╭─ Exercise materials

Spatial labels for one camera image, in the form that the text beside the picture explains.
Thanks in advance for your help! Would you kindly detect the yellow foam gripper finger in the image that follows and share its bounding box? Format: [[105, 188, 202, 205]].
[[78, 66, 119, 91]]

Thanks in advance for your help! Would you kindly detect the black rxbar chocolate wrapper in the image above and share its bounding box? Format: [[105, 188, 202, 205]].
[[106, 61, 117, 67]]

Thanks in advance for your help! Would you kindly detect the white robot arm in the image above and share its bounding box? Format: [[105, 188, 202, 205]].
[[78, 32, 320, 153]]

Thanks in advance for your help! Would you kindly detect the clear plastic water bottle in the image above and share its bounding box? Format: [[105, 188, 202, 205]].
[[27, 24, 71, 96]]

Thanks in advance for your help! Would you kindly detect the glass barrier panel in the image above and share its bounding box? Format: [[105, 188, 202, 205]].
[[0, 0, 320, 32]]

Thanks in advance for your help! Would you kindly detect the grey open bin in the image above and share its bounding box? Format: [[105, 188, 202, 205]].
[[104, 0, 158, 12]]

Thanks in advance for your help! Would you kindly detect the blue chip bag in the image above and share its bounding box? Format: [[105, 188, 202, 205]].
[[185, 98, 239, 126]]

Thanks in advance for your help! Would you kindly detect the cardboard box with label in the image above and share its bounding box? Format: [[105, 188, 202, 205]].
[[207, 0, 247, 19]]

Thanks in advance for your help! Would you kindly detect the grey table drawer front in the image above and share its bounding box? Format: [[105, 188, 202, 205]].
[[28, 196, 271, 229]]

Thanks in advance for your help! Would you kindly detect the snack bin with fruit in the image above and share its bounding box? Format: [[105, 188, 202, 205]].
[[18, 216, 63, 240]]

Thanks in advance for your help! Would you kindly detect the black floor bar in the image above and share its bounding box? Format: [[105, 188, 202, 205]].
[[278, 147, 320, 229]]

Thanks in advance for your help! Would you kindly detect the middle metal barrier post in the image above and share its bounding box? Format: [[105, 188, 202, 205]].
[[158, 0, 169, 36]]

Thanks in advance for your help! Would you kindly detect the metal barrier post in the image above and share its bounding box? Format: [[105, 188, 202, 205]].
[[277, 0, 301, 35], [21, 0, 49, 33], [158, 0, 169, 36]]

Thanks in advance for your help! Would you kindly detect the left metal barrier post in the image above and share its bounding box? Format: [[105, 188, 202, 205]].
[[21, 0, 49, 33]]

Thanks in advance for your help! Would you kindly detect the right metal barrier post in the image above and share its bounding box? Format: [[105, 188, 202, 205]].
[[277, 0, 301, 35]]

╰─

▶ About this task: Return every entry exactly as given.

▶ The answer:
Spatial labels for one camera image, in the form that the text beside the picture explains.
Thanks in advance for your help! Would you kindly detect the yellow foam gripper finger in the image that follows and share its bounding box? Format: [[105, 188, 202, 205]].
[[78, 66, 119, 91]]

Thanks in advance for your help! Would you kindly detect the black rxbar chocolate wrapper in the image above and share its bounding box? Format: [[105, 188, 202, 205]].
[[106, 61, 117, 67]]

Thanks in advance for your help! Would you kindly detect the white robot arm in the image above and share its bounding box? Format: [[105, 188, 202, 205]].
[[78, 32, 320, 153]]

Thanks in advance for your help! Would you kindly detect the clear plastic water bottle in the image above and share its bounding box? Format: [[105, 188, 202, 205]].
[[27, 24, 71, 96]]

Thanks in advance for your help! Would you kindly detect the glass barrier panel in the image above and share its bounding box? Format: [[105, 188, 202, 205]].
[[0, 0, 320, 32]]

Thanks in advance for your help! Would you kindly detect the grey open bin in the image above and share its bounding box? Format: [[105, 188, 202, 205]].
[[104, 0, 158, 12]]

Thanks in advance for your help! Would you kindly detect the blue chip bag in the image above and share its bounding box? Format: [[105, 188, 202, 205]].
[[185, 98, 239, 126]]

Thanks in advance for your help! Would you kindly detect the cardboard box with label in the image above and share its bounding box? Format: [[105, 188, 202, 205]].
[[207, 0, 247, 19]]

Thanks in advance for your help! Would you kindly detect the grey table drawer front in the image above and share its bounding box? Format: [[105, 188, 202, 205]].
[[28, 196, 271, 229]]

Thanks in advance for your help! Would you kindly detect the snack bin with fruit in the image above and share its bounding box? Format: [[105, 188, 202, 205]].
[[18, 216, 63, 240]]

Thanks in advance for your help! Would you kindly detect the black floor bar in the image above and share its bounding box? Format: [[105, 188, 202, 205]].
[[278, 147, 320, 229]]

Thanks in advance for your help! Would you kindly detect the middle metal barrier post in the image above and share its bounding box? Format: [[105, 188, 202, 205]].
[[158, 0, 169, 36]]

Thanks in advance for your help! Would you kindly detect the metal barrier post in the image above and share its bounding box? Format: [[105, 188, 202, 205]].
[[277, 0, 301, 35], [21, 0, 49, 33], [158, 0, 169, 36]]

Thanks in advance for your help! Would you kindly detect the left metal barrier post in the image above and share its bounding box? Format: [[105, 188, 202, 205]].
[[21, 0, 49, 33]]

Thanks in advance for your help! Would you kindly detect the right metal barrier post in the image above and share its bounding box? Format: [[105, 188, 202, 205]].
[[277, 0, 301, 35]]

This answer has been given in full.